TL;DR
Vivaldi Read Mode was was never meant for pages like Twitter, Youtube comments, or Facebook chats but for articles.
As general rule of thumb you can assume that everything that has a continuous or adjacent text chunk of more than 300 characters counts as content. It may be split in multiple adjacent paragraphs, but must look content-y enough (i.e. consist of sentences) and may not contain too many links, videos or images inside of the content area (outside is fine) and does not belong to one of the “stop” classes and IDs like e.g. “comment”, “footer”, “ad”-vertisement and many others.
/TL;DR
Still there?

History
The Vivaldi Read View is – like the read view in Mozilla Firefox and the Apple Safari – based on the Readability(TM) code that was released as a labs experiment by arc90 in about 2009 under an open source license (some versions under MIT, some under Apache license). Later arc90 changed it to a server supported version that was available at readability.com
The Intention Behind It
Readability was never meant to be an ad-blocker, but always as a on-demand reader view to switch on for *articles*, meaning: Longer passages of text (important!)
It was never intended to be used on pages like Facebook, with its gazillions of short text snippets, Youtube video comments, Twitter feeds and generally not on any page that does not contain a sizable longer chunk of text in one article.
It was meant to make reading of longer texts distraction free by removing e.g. advertisements, page navigation, comments and videos or images that don’t belong to the main article content, and to re-style it with readable fonts and colors to make reading more pleasurable.
How?!
Of course the code is not really “intelligent” (it has to be fast and may not use up too many resources), so it has to trust on some kind of heuristics to detect where the main content might be. While generally it works quite well, it may fail on some pages, especially “if the HTML is totally hosed” (not my words, that was a comment of one of the original arc90 developers)
A (simplified and not complete) Explanation:
First steps:
- Remove all scripts.
- Remove all styles.
- Ignore HTML block level elements like paragraphs and divisions with less than 25 characters completely.
- Remove HTML block level elements that have “stop” classes or IDs or tags that indicate that they are definitely not content but something else like e.g navigation, footers, comments or advertisements etc.pp.
After that the reader loops through all paragraphs, and
- calculates the over-all score for text length by the following formula:
rounded-down((pure-Text character count of a page element)/100)
and adds it to the parent element (you might see it as a container).
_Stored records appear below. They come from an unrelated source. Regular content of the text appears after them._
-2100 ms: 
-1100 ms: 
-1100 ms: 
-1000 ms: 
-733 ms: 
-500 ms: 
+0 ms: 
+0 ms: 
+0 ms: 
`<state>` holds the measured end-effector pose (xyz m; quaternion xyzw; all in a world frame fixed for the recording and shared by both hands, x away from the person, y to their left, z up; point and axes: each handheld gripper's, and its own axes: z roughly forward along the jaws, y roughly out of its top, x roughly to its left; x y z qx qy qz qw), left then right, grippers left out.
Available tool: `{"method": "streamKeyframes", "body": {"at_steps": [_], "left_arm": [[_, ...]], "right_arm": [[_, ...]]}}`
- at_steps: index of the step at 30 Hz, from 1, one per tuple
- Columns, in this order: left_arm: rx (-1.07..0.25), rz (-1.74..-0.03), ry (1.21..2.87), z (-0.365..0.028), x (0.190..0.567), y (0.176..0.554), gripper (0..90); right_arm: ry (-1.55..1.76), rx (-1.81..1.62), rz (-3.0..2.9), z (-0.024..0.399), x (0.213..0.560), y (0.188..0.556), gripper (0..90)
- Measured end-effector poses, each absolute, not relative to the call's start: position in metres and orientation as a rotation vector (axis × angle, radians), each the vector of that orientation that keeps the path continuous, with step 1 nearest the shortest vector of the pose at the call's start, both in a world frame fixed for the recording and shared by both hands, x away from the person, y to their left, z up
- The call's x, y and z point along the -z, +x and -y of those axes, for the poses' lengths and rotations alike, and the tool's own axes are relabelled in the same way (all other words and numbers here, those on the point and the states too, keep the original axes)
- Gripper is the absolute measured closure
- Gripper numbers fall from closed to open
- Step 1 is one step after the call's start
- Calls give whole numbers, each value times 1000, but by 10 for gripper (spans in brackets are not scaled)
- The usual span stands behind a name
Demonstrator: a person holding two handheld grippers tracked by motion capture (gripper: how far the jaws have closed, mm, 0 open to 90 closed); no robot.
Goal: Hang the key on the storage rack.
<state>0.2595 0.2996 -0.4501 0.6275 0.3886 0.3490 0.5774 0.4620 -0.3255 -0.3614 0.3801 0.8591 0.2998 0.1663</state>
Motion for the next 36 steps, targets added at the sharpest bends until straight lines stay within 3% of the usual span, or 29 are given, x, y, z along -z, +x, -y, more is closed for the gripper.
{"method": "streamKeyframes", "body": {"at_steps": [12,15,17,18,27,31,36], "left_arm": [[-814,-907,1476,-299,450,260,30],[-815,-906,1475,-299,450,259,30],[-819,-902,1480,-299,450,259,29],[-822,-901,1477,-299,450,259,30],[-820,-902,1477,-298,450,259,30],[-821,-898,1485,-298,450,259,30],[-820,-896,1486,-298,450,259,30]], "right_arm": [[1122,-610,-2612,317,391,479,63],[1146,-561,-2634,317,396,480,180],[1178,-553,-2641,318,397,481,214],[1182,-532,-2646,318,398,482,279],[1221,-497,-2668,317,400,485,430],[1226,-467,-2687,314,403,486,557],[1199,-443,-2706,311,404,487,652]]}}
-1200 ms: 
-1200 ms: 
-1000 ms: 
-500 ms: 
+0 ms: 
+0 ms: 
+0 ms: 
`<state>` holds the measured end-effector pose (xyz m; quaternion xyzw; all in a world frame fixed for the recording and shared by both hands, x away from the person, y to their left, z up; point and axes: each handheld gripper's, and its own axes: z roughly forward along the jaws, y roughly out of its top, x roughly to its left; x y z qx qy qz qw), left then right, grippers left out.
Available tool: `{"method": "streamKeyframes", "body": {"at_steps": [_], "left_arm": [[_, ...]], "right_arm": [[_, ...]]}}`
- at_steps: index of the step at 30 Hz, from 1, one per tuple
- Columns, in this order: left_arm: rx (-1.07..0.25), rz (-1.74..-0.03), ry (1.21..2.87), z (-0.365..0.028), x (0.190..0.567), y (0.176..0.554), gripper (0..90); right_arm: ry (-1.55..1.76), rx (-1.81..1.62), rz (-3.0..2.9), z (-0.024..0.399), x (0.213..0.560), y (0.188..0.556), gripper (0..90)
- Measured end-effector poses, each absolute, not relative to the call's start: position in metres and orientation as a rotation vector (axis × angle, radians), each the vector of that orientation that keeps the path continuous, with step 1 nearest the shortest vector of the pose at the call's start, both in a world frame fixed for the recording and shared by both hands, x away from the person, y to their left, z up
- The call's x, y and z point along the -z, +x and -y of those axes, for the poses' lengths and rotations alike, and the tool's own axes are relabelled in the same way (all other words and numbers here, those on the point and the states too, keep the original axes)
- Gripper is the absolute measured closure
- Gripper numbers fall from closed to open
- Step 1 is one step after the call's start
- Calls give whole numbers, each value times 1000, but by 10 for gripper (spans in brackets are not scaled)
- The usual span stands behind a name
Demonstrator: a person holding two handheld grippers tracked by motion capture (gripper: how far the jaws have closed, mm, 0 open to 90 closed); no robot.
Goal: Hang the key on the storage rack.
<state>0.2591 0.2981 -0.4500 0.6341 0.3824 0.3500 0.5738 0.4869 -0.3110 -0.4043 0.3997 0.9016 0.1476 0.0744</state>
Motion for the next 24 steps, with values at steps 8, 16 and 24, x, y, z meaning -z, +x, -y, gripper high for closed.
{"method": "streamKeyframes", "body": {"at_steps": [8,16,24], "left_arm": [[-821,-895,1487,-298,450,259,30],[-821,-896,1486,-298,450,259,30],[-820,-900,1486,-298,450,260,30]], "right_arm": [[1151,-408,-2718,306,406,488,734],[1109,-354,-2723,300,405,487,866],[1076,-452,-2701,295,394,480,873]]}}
This means: A paragraph with less than 100 characters of text does not get any bonus at all.
- adds a base score of 1 for each remaining paragraph to the parent element
- assigns a score to them based on how content-y they look. This score gets added to their parent node.
- adds additional scores that are is determined by things like number of commas (+), class names and IDs (+/-), image and link density (More than 25% of the text is links? Too many images per paragraph? Punish it!) etc.
- punishes List, Headline, Forms and Address and some other Elements with negative scores because they are normally not part of articles, and if they are, they are usually in the same parent container as the paragraphs in a real article, so the combined score of the parent element is still high enough to count.
- adds half of the resulting score to the grandparent elements.
When that all is done and the parent or grandparent has a high enough score, it is seen as content and gets displayed, everything else gets removed.
Probably you can imagine now, how many pitfalls are there in which content detection may fall, so please take a break if you see it fail and think about what might have caused it this time.
Personal side note (strong language warning)
All in all content detection is a bΡtch and can definitely fail on some pages, especially if the “Webmasters” (I call them Crapmasters) don’t know what a HTML validator is and have never heard about structured pages and accessibility. I am speaking out of experience: Back in 2009 I started with a userscript and later made an made an extension (cleanPages, see the old my.opera page on archive org) based the full original arc90 code and fine tuned it for Opera Presto (and ported it later for the new Opera thing). It had over 250k installs and while it was fun to tweak for better results, it was a hell of a lot of work. I wrote more than 200 versions with generic fixes for “just another couple of new pages that fail” but in the end I gave in and called it a day – there are too many broken pages out there where the webmasters seemingly do not want people to read the content. Their wish is my command π
So please be gentle with the Vivaldi developers – yes, there is still some fine-tuning to be done, but that is really time consuming. It will probably have to wait because there are some other, more difficult and bigger things in the pipe (hint, hint π )
Thank You!
Disclaimer: While I am a “Soprano” (aka external tester for internal builds), all the views in this text are my private views and do not necessarily reflect the views or opinions of Vivaldi (the company) or any of it’s owners or employees.